Exercise description. Report how many lines of these entries hold the string "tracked"; reply with the number alone.

Recorded data.
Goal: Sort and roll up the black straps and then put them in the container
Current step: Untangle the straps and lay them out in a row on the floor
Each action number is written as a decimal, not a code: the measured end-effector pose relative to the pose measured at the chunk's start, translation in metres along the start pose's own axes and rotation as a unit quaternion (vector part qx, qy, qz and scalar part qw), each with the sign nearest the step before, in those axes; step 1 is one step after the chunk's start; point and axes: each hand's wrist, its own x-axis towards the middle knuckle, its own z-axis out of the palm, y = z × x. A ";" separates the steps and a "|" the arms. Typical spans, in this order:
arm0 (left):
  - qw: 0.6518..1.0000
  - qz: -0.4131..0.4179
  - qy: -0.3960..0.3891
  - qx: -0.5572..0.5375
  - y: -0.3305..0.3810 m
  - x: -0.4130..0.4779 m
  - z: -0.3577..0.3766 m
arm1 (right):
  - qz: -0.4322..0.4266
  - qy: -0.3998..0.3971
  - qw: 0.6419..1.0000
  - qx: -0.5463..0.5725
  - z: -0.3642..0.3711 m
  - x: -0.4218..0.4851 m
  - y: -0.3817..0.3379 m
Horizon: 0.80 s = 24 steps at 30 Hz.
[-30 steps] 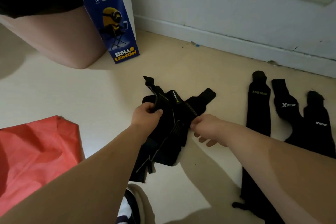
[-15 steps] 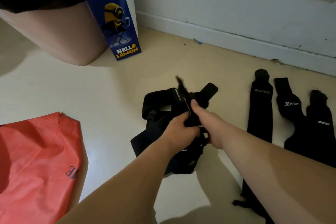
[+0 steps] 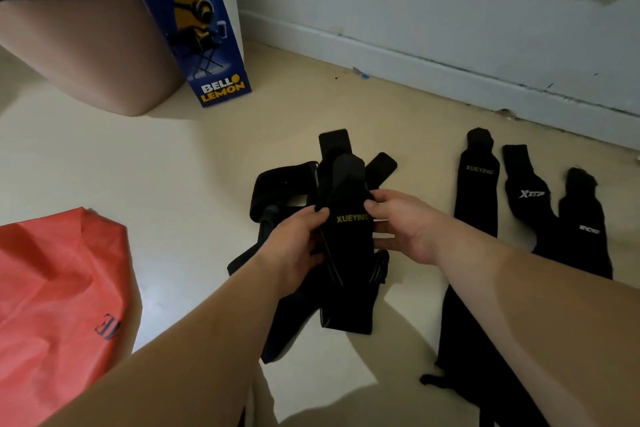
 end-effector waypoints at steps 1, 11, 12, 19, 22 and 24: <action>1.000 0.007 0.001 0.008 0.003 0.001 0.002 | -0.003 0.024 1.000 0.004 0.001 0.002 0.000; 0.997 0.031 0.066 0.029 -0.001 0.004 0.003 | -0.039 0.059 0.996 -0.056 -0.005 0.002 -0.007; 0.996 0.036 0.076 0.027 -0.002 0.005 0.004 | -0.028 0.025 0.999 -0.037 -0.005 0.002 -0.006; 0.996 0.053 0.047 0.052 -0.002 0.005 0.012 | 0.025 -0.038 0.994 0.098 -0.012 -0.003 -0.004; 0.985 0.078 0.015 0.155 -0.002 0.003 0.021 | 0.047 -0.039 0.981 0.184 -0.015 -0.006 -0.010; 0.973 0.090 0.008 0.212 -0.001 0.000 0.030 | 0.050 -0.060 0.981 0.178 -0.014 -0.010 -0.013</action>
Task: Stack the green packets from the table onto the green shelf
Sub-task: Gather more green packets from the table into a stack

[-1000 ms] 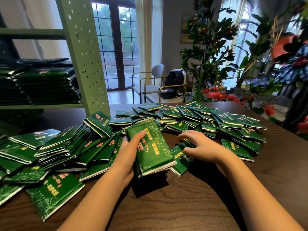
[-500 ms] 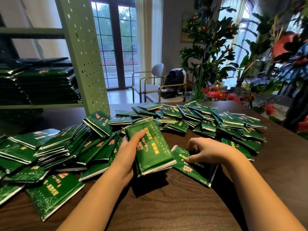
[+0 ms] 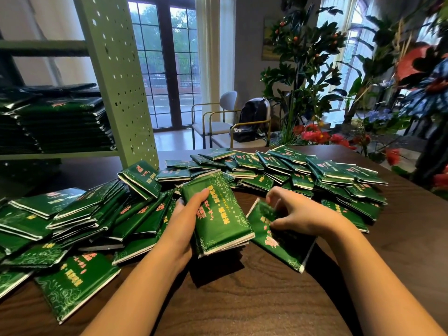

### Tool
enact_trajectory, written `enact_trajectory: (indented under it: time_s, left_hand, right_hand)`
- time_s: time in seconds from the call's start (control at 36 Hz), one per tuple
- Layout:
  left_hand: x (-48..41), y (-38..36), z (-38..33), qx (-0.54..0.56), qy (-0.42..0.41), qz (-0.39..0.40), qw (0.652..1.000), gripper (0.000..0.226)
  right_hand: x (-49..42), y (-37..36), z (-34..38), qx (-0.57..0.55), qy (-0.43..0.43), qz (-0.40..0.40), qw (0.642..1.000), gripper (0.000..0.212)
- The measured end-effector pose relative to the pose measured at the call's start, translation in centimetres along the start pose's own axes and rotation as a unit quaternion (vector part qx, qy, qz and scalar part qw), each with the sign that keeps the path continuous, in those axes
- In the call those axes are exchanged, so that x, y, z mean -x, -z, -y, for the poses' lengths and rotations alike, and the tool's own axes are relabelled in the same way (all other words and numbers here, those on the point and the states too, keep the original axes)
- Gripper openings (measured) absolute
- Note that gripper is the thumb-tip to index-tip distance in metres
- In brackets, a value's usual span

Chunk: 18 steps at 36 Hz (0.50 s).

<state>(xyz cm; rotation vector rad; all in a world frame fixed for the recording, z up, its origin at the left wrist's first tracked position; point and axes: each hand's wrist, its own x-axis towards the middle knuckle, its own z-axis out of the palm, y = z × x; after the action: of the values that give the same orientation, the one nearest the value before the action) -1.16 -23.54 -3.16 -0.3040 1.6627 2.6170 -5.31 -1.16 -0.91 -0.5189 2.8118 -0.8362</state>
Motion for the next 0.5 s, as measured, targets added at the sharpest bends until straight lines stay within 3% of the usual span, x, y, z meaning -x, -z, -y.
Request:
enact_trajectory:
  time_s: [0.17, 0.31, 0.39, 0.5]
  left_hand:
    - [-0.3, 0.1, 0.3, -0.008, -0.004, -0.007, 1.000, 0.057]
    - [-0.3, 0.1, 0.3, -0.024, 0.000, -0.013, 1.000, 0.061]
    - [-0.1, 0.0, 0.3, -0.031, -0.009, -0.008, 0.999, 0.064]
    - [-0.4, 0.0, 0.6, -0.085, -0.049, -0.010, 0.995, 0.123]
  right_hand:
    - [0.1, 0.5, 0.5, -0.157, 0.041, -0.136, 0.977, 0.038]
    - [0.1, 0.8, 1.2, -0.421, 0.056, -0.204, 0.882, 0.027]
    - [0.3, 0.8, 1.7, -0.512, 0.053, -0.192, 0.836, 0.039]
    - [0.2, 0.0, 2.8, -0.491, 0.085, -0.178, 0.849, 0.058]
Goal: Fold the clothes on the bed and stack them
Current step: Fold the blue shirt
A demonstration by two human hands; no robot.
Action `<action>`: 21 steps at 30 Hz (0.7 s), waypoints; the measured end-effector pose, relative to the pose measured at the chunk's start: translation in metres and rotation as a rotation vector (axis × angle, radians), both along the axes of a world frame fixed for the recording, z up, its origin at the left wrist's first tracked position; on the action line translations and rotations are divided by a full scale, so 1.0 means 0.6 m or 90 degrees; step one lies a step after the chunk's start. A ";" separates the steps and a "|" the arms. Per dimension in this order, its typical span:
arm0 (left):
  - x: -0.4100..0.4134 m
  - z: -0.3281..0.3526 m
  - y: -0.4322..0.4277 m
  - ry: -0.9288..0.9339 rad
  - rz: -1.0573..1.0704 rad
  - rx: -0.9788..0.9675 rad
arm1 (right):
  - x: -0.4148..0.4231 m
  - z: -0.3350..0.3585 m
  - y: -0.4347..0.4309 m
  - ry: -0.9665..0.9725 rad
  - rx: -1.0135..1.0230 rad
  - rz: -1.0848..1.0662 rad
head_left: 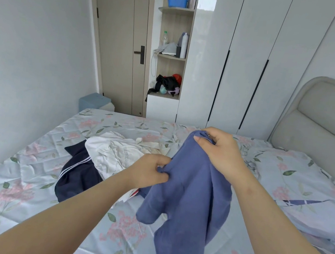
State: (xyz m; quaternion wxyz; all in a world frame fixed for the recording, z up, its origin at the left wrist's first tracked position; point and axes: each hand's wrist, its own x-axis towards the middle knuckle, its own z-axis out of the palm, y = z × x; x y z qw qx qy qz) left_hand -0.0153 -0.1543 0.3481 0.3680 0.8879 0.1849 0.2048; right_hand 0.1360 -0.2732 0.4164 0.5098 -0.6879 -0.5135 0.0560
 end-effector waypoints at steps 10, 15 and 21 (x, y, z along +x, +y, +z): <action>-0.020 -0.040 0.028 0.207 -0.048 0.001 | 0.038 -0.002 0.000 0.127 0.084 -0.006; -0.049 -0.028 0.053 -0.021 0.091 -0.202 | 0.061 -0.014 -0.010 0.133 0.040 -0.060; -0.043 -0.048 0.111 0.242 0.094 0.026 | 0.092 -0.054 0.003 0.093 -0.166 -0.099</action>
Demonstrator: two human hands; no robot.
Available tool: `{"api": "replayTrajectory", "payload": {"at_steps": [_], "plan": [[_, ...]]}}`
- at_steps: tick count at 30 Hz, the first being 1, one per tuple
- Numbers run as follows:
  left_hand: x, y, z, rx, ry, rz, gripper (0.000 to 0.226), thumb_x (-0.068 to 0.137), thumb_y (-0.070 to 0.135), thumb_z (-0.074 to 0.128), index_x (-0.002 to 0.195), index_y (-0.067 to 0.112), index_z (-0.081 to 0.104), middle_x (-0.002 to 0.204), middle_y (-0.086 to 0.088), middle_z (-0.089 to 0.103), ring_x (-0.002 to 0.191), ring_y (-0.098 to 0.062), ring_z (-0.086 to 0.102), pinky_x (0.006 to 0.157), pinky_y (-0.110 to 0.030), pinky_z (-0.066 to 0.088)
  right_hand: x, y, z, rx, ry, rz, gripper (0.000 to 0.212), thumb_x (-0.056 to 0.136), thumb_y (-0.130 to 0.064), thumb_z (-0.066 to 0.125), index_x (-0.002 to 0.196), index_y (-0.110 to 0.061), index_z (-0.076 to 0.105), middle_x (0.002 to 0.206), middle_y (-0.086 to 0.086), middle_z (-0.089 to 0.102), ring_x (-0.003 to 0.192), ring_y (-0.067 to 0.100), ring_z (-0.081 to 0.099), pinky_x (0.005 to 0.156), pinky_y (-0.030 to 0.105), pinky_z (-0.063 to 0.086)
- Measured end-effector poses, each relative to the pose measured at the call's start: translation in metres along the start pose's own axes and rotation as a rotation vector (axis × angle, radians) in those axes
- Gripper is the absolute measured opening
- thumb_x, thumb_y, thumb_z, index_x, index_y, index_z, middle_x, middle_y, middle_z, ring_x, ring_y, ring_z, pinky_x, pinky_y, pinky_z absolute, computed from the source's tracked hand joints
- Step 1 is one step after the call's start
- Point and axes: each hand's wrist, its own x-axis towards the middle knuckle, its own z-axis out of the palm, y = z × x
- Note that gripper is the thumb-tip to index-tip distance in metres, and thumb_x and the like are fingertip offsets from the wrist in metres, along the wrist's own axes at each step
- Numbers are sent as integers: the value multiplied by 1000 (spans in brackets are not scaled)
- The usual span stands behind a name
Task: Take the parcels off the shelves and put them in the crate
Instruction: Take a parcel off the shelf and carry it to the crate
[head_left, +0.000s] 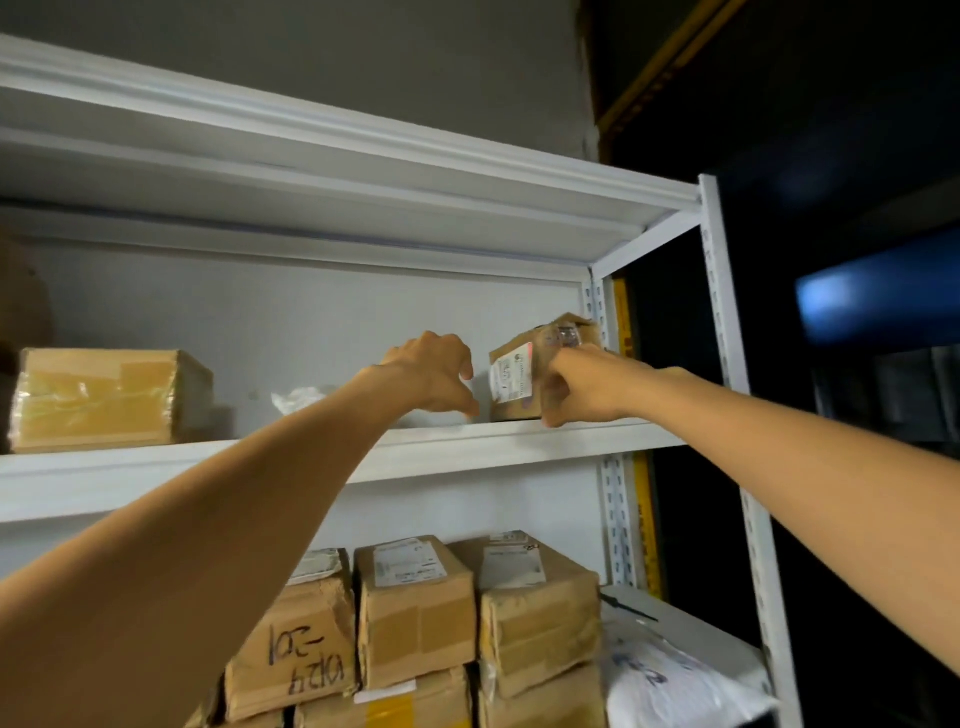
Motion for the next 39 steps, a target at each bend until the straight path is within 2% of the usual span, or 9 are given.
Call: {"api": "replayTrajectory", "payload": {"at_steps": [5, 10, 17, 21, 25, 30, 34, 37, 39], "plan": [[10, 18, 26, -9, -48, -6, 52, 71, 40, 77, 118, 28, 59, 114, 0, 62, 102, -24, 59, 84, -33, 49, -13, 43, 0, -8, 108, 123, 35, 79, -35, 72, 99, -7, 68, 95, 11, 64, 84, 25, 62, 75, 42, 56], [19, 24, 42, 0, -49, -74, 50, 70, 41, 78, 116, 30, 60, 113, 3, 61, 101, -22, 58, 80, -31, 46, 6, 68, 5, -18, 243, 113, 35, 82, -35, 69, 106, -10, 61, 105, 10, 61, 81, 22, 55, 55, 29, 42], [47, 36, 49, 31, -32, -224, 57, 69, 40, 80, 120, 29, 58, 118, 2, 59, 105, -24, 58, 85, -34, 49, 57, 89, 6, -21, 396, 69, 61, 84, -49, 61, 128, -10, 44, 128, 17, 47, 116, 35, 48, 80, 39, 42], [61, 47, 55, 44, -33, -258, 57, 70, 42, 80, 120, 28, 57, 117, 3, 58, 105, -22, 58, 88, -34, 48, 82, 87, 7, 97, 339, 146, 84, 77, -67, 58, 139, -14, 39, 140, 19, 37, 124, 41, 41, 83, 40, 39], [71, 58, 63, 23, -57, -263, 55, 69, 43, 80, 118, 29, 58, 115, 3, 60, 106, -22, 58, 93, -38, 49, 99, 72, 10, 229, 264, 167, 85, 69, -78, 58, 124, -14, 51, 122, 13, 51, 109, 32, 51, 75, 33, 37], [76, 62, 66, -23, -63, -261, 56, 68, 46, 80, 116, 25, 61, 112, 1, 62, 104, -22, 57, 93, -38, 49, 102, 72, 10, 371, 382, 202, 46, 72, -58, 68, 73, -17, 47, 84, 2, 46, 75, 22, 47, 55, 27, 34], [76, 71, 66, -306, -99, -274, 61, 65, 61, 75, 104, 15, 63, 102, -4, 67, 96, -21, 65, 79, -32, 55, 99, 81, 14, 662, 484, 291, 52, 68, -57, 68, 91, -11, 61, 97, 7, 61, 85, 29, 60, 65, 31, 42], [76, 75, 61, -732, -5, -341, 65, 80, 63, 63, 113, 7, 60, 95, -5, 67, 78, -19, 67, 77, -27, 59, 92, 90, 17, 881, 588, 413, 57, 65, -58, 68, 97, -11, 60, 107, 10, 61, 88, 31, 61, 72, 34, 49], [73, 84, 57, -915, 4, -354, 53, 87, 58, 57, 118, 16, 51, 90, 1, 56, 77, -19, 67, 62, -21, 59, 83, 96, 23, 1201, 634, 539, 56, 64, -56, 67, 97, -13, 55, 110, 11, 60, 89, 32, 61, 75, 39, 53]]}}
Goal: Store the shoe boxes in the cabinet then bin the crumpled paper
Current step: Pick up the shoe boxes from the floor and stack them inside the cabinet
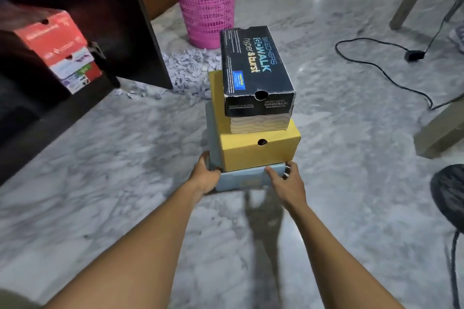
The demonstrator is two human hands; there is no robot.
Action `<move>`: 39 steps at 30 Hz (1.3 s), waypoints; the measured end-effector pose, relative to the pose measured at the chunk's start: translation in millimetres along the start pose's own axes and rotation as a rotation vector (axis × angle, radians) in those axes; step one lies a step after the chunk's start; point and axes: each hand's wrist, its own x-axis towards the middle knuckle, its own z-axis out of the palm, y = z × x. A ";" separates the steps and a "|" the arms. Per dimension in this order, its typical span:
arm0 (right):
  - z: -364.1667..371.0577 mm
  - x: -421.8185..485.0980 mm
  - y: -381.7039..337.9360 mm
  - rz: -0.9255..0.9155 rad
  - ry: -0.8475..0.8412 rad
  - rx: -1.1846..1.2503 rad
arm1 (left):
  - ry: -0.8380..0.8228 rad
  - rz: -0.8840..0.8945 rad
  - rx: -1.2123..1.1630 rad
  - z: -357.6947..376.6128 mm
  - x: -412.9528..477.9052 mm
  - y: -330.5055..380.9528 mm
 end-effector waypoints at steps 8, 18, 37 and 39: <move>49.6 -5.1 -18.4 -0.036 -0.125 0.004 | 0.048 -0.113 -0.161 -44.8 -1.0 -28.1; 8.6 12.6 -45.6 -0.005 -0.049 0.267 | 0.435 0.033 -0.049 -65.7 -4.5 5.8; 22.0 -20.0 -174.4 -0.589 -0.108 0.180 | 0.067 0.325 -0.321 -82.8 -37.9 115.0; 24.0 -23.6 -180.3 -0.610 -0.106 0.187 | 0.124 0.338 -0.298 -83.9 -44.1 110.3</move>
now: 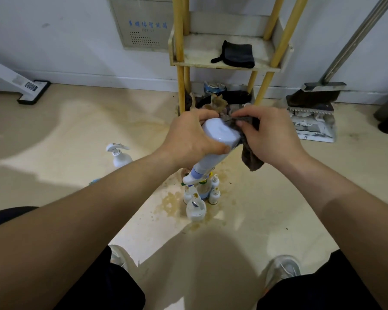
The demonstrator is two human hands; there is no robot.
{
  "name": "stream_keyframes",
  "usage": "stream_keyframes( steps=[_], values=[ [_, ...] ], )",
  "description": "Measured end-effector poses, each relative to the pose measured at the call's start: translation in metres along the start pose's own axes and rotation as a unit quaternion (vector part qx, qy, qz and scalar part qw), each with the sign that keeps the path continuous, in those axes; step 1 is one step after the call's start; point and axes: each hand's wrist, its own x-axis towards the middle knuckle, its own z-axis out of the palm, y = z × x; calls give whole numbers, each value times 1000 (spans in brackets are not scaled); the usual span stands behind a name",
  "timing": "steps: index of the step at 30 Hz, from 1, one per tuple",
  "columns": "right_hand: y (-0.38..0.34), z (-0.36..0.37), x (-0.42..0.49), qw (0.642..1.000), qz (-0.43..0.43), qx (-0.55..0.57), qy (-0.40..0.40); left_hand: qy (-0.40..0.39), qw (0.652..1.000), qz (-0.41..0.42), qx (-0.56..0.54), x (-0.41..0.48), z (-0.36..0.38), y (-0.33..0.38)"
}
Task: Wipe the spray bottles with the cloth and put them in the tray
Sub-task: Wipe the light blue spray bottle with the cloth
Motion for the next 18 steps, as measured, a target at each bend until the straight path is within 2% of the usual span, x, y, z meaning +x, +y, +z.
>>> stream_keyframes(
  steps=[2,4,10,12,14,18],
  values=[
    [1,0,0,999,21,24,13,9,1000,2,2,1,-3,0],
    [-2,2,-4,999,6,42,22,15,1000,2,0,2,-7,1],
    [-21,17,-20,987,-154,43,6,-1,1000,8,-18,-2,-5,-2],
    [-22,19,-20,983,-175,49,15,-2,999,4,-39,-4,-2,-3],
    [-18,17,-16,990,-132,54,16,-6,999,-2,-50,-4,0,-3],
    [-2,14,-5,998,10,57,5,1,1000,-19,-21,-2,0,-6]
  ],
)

Solution for this task. 4